* **Your goal**
Report each line from the records where the string "that" turns up.

* **Exercise data**

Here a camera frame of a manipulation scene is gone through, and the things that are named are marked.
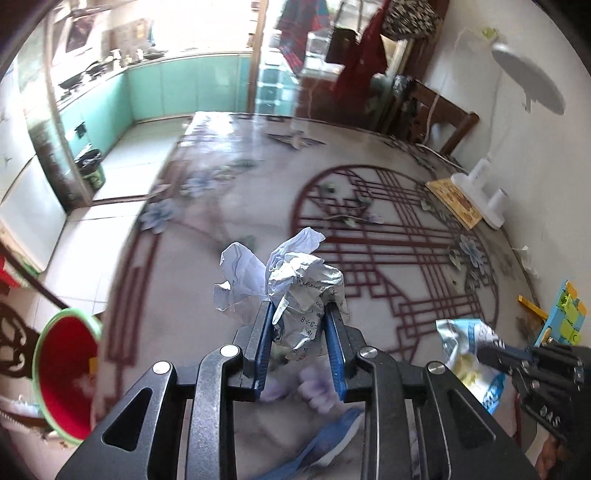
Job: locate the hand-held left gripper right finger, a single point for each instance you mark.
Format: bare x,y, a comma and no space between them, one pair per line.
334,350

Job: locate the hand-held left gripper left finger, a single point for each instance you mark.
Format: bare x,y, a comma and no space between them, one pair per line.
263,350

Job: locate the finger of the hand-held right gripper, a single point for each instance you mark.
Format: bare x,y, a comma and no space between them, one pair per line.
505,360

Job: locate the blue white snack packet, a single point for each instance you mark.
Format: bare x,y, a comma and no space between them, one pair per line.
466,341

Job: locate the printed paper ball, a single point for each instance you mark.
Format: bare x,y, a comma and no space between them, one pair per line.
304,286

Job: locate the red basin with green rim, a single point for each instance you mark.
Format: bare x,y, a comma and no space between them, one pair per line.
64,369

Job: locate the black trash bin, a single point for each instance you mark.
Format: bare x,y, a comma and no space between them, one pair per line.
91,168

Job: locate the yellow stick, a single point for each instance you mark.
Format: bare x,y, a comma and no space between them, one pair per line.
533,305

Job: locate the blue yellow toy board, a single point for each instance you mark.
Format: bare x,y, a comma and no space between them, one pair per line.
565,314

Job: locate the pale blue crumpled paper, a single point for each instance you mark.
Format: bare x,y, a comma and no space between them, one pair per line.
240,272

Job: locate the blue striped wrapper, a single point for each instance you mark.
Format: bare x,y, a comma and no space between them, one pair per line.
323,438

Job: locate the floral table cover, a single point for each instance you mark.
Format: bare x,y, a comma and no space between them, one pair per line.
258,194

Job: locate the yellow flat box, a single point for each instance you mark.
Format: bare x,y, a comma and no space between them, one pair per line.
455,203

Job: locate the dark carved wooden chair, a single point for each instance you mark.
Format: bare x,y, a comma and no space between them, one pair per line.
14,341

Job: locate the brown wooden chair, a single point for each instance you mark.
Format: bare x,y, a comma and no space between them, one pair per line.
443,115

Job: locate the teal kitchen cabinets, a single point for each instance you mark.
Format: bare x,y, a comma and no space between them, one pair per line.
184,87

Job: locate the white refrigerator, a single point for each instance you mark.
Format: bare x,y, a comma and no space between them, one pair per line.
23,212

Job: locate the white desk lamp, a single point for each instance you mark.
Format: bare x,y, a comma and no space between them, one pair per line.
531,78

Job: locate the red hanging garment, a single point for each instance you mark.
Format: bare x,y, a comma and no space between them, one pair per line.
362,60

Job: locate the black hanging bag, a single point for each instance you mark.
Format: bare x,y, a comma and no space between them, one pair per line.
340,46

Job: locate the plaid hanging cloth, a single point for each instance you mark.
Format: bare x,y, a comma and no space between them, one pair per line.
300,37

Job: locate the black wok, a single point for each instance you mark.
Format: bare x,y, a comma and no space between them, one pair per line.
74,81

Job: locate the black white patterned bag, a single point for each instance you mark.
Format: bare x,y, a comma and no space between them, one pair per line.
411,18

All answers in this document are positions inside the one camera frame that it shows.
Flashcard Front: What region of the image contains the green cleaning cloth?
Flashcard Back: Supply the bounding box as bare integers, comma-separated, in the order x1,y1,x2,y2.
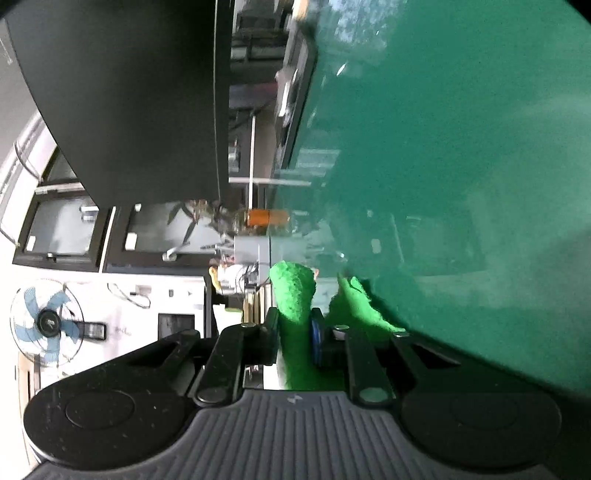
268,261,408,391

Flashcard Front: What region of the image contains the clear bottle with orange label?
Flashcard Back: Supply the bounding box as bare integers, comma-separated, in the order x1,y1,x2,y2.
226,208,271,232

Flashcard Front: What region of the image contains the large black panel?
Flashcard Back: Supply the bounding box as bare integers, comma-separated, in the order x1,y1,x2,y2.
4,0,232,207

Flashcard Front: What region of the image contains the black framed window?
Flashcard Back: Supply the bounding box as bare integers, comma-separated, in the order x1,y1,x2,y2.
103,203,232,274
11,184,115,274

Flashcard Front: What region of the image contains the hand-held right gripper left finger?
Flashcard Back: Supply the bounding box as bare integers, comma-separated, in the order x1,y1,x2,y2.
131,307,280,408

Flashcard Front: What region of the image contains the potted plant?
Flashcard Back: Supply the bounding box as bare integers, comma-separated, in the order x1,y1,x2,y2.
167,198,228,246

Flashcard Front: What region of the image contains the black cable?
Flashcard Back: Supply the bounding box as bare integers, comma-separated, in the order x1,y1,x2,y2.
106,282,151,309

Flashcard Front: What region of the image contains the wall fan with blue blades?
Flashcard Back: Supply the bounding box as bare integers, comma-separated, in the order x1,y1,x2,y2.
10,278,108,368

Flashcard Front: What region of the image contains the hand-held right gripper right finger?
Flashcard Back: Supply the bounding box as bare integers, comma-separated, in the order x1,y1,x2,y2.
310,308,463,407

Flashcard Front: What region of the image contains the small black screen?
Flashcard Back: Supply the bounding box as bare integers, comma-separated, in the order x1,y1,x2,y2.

* **Completed task**
Here a camera frame of a manipulation scene is gone through, and the things that are named are marked.
All answers in this document are positions inside the one camera frame that it shows.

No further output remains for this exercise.